Sunday, January 26, 2014

Amazing Trans* Research!

There is an article in the Huffington Post by an Assistant Professor of Sociology at The College at Brockport, Tristan Bridges about the research that has been done over the last fifty years in to the study of gender thanks to us.
What Research About Transgender People Can Teach Us About Gender and Inequality
Posted: 01/24/2014

Most people think of gender as some kind of inalienable property of individuals -- as something we either are or have. Decades of scholarship on gender have uncovered a perspective at odds with the conventional wisdom. The thing about conventional wisdom, though, is that it's difficult to challenge even when we can prove it wrong. It's much more accurate to talk about gender as something we "do" than as something we simply "are" or "have." While this might initially seem like splitting hairs, people's lives, legislation, and more hang in the balance. Sociologists Laurel Westbrook and Kristen Schilt just published a new study on how the media manage moments of conflict over who "counts" as a woman or a man, and they've uncovered new reasons why we ought to care more about this distinction than you might have thought. Their study of how media navigate transgender individuals tells us more than why transgender people challenge conventional wisdom on gender. They continue a tradition in the sociology of gender of relying of the experiences of transgender people to provide new insights into what gender is and how taken for granted gender inequality has become.
When I teach cultural awareness one of my slides is about how we are unique in seeing gender inequality. For trans-women we see the loss of male privilege, it is like that we have had lobotomy and don’t know anything anymore. In business meeting our suggestions no long have merit, but if a man makes the same suggestion everyone all of sudden the same idea gets discussed. The opposite is true for the trans-men, all of sudden they became expert in everything.

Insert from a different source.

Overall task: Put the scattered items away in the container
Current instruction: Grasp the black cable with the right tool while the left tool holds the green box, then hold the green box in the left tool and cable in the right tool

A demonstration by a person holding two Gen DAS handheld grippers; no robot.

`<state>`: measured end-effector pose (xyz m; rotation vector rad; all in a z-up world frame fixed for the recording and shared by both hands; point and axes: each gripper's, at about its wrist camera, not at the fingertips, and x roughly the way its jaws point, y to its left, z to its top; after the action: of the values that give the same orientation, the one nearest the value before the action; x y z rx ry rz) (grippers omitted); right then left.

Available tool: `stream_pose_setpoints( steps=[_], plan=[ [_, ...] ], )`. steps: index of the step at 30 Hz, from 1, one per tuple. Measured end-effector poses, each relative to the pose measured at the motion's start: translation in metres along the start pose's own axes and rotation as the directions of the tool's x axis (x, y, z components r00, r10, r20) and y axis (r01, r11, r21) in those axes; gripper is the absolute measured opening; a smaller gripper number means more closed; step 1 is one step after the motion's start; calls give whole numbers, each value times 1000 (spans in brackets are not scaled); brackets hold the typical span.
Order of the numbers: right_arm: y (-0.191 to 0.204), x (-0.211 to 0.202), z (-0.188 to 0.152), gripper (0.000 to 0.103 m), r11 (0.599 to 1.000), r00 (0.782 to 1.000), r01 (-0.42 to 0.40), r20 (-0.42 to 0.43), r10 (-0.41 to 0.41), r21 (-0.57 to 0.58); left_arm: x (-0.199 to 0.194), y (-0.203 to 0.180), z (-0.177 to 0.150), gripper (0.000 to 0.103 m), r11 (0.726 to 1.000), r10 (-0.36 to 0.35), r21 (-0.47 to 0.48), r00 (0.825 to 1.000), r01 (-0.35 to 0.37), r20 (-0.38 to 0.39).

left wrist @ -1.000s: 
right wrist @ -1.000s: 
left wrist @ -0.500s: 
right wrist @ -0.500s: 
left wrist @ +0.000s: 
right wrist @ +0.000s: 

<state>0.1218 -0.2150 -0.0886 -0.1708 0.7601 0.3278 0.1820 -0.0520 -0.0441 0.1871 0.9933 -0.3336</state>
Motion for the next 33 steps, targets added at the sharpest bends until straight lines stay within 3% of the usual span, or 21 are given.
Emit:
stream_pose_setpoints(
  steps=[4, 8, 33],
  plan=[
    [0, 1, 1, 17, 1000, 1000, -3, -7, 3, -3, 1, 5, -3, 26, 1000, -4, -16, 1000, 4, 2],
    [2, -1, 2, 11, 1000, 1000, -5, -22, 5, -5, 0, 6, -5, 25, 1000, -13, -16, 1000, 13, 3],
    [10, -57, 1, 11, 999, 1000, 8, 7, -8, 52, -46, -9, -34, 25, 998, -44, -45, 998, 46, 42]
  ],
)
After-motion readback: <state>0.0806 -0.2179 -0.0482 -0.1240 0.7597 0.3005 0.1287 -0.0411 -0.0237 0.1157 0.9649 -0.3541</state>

What the sociologist Harold Garfinkel found out was that we all role play,
Agnes was studied by surgeons, endocrinologists, psychologists, all matter of medical professionals, and -- as fate would have it -- a sociologist named Harold Garfinkel. Garfinkel wasn't a sociologist of gender; indeed, the sociology of gender didn't even really exist at that point. And it may very well be Agnes that we should thank for its production. While the medical professionals meeting with Agnes (among others) were all concerned with helping her, they were also all casually in agreement that it was Agnes who was the one with the problem. Garfinkel's great insight was to recognize that while her desire for surgery may be statistically rare, there was nothing at all "problematic" about her gender. In fact, Garfinkel found that Agnes knew quite a bit more about her gender than most. Rather than teaching Agnes how to better "fit in" or "pass" as a woman, Garfinkel became increasingly interested in what he could learn from Agnes about gender.
[...]
...But it was Agnes' intricate insights into her daily performances of gender that allowed Garfinkel to realize that gender is a performance for everyone. It wasn't just Agnes who was passing; we're all passing as men and women. Agnes was just better able to talk about it than most. It becomes so much a part of who we think we are that most of us don't even recognize the daily work we do to pass as men and women (shaving, make-up, clothes, hair cuts, styles of walking, talking, sitting, how to interact conversationally, carrying wallets or a purse, and more). It's exhausting once you list it all out, and we're constantly at work.
How many times have we heard other trans-women say that they had to learn how to be a man? We learn at an early age how to blend in to our birth gender that seems foreign to us. I used to pretend to love cars and engines; I could talk the gearhead talk like a gearhead.

Garfinkel goes on to write about “gender panic” about what happens when a society focuses on body parts. How there is gender panic when a male invades a women space and how there is less gender panic when a woman enters men space. He writes that this is about the belief men at capable of violence and the belief that women are uniquely vulnerable and he goes on to say that,
…Indeed, Schilt and Westbrook address violence against transgender women in their previous research as did Cox in her interview with Couric [about society focus on body parts]. And our collective failure to recognize violence against transgender women is a testament to the power of conventional wisdom about gender. While transgender people have a unique capacity to help us understand gender as more flexible than we often imagine, Westbrook and Schilt's research illustrates the ways that the challenges brought about by transgender individuals are often dealt with in ways that have the effect of shoring up our faith in gender as innate and gender inequality is inevitable.
Conservatives focus on body parts thereby furthering society oppression of not only trans-people but also women. They should be focusing on the brain and not what is between your legs.

1 comment:

  1. "They should be focusing on the brain and not what is between your legs"

    And that's exactly the body part they consistently miss in their blatherings about "they were born with (body part) so that makes them a (sex)." By their prurient interest in sex, the though never comes to them that a person's identity lies in the brain and not the genitalia. Maybe that's because they're not using their brains.